> [Try it]
Print only the lines below from the one with "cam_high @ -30" to the one with "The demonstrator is", both included, exactly as they stand. Leave pictures out.

> [Provided data]
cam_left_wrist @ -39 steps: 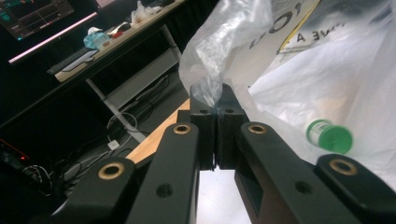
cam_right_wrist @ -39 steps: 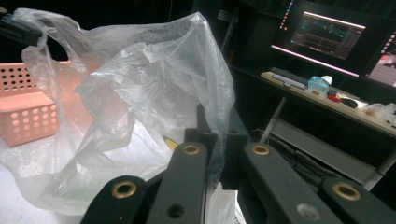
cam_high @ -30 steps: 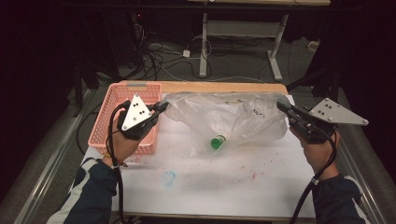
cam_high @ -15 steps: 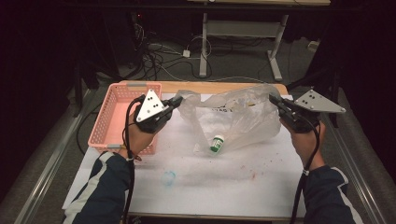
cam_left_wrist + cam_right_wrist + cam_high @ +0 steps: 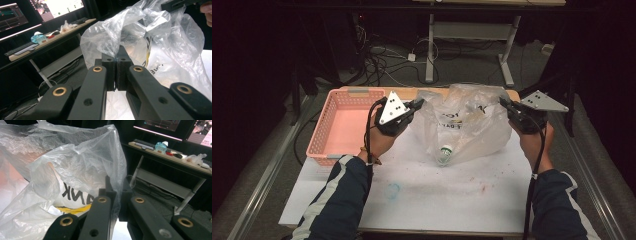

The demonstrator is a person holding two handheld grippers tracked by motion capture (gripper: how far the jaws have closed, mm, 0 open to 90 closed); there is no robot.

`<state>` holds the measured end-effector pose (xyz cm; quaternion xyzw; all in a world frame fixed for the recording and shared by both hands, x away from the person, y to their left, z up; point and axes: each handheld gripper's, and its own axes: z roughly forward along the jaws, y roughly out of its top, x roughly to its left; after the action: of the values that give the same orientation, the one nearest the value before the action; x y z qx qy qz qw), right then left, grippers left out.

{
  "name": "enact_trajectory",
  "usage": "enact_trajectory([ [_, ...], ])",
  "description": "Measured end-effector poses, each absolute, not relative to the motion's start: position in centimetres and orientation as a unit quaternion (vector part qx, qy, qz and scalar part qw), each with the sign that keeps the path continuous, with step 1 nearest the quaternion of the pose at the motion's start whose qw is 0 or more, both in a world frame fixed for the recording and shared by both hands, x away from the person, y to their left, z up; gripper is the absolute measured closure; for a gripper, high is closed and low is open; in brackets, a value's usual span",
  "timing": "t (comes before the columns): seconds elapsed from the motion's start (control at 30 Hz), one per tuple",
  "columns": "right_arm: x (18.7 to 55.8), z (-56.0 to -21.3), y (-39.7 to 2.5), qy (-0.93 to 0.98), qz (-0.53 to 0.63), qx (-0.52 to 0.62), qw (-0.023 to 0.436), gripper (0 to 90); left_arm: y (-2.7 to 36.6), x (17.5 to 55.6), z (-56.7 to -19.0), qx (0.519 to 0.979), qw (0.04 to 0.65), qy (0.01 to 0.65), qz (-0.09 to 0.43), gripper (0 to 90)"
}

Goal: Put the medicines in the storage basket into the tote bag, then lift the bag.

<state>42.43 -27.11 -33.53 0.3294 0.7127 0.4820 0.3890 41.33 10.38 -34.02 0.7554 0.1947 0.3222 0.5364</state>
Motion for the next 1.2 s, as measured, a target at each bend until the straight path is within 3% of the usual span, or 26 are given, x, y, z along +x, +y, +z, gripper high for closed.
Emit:
enact_trajectory([
  [0.43, 44.5, -34.3, -25.8, 0.722, 0.472, 0.329, 0.386, 90.0, 9.1, 43.8, -33.6, 0.744, 0.54, 0.226, 0.323, 85.9],
  [0.73, 42.9, -29.1, -24.7, 0.705, 0.532, 0.299, 0.361, 90.0, 10.2, 42.2, -27.9, 0.707, 0.571, 0.209, 0.36, 86.0],
  [0.9, 42.7, -25.9, -23.7, 0.704, 0.534, 0.276, 0.378, 90.0, 9.5, 42.0, -25.1, 0.697, 0.584, 0.195, 0.369, 86.0],
  [1.03, 43.1, -24.7, -23.6, 0.7, 0.531, 0.277, 0.39, 90.0, 8.9, 42.5, -24.7, 0.705, 0.574, 0.19, 0.371, 85.9],
  [1.2, 45.3, -26.0, -23.8, 0.698, 0.517, 0.313, 0.383, 90.0, 8.3, 44.1, -26.1, 0.714, 0.565, 0.216, 0.353, 85.6],
])
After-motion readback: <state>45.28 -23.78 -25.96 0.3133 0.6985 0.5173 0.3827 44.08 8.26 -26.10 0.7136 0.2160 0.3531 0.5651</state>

> [Answer to the problem]
cam_high @ -30 steps: 
cam_high @ -15 steps: 
cam_left_wrist + cam_right_wrist + cam_high @ +0 steps: 

The demonstrator is a person holding two handheld grippers tracked by motion capture (gripper: how far the jaws have closed, mm, 0 open to 90 closed); there is no robot.

No more output will be produced.